Read the original article here.


A Harbour Town since the beginning manifests itself a mysterious and fascinating work, a deeply involving journey into the everyday life of some inhabitants of a small costal town.

A boy looks after the house, sweeps the yard, walks around the city; two unknown individuals, presumably hunters, go into the forest armed with rifles; an apparently bizarre and enigmatic man (Rouzbeh Rashidi) carefully is examining the large living room of a building as if he wants to catch the profound essence of the reality that surrounds him; another man is going all over the city apparently looking for something or someone; a girl is speaking to a friend in a house from where she seems unable to get out.


The representation never uses words and when the characters speak we don’t know what they say. Kavanagh cinema is indeed very hermetic, made by glances, unresolved questions, pure contemplation. It’s a cinema that is experienced with the soul rather than the sight. So even the real inhabitants identity appears shrouded in mystery: are they alive or just abstract appearances, reminiscences of the old city inhabitants? In fact they appear to be very connected to the place, as if they were its projections and not real people.

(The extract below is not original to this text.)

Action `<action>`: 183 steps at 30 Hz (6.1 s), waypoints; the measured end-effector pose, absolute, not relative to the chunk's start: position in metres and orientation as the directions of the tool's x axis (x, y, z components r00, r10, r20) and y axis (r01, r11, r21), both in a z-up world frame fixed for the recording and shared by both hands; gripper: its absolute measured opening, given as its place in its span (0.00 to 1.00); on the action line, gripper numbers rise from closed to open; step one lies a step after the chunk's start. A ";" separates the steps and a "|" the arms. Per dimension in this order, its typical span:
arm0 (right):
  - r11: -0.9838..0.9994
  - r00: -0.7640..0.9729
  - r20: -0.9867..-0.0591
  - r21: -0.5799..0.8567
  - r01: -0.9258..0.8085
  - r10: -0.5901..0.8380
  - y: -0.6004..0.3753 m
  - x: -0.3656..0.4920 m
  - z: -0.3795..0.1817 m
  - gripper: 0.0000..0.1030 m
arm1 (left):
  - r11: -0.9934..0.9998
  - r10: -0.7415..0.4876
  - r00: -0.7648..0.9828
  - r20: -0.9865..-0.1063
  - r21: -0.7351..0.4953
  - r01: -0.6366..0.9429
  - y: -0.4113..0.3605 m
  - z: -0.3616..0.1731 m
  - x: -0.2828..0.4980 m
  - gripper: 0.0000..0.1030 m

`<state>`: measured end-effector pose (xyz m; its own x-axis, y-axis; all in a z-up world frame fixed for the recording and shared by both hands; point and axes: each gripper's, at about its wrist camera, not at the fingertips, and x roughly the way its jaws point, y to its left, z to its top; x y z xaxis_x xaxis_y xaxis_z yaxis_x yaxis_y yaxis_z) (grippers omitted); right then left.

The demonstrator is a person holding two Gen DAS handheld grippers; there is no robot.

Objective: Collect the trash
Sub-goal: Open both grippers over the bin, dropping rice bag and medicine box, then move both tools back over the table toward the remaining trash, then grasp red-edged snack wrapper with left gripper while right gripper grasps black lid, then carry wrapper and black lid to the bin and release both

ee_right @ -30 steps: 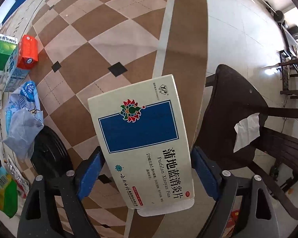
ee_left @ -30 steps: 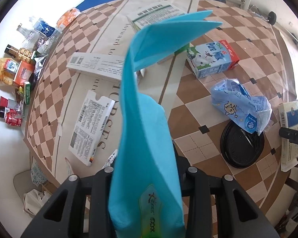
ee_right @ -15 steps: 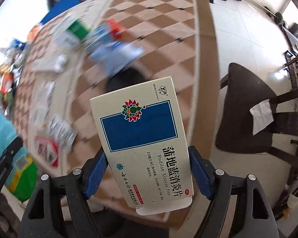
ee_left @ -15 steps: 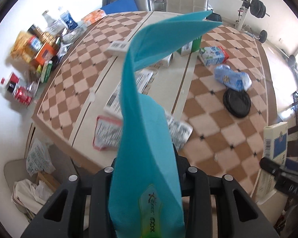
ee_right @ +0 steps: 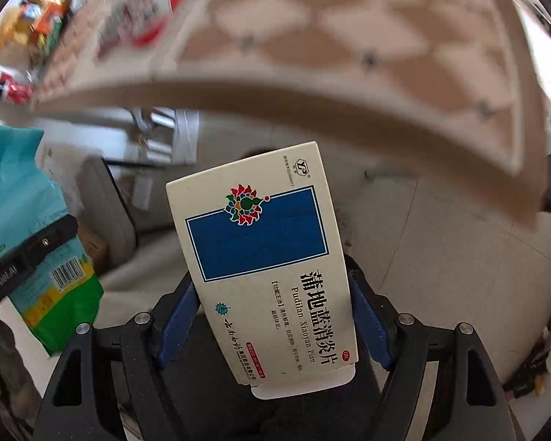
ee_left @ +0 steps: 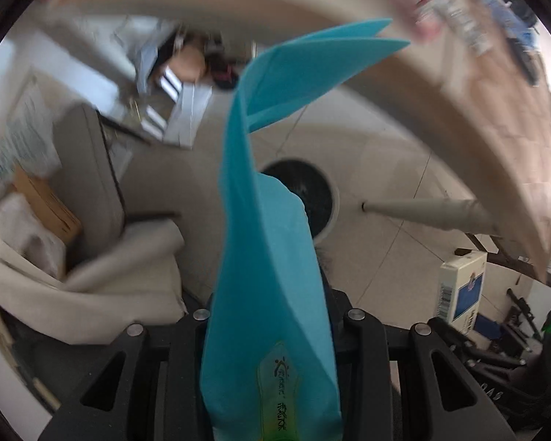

The coastal city is at the end the engine that makes everything move, the eternal source from which individuals emerge immanent to a place that transcends them. Existing forever is the fate of the city; it will keep forever creating memories with human appearances. The movie setting makes up for the lack of character dialogues: on the background of the general sterility of their daily mysterious rituals, the intrinsic nature of the place, vibrates and resonates with the vegetation, the water, the wind, the roar of the rain, the natural sun light and the artificial light of the street lamps.


From the previous considerations it turns out that Kavanagh doesn’t want to tell a story about these shady characters; he makes us live an intense experience, by putting us in the mysterious and dark atmosphere that permeates the entire city, and the souls who leave there as well. This way Kavanagh offers us a dazzling vision of a reality hanging both in an undefined space and time, in balance between the real and the imaginary. The title itself, “A Harbour Town”, evokes a condition not bound to a specific place or people, so that the reality is an expression of all humanity and not only of a single part of it.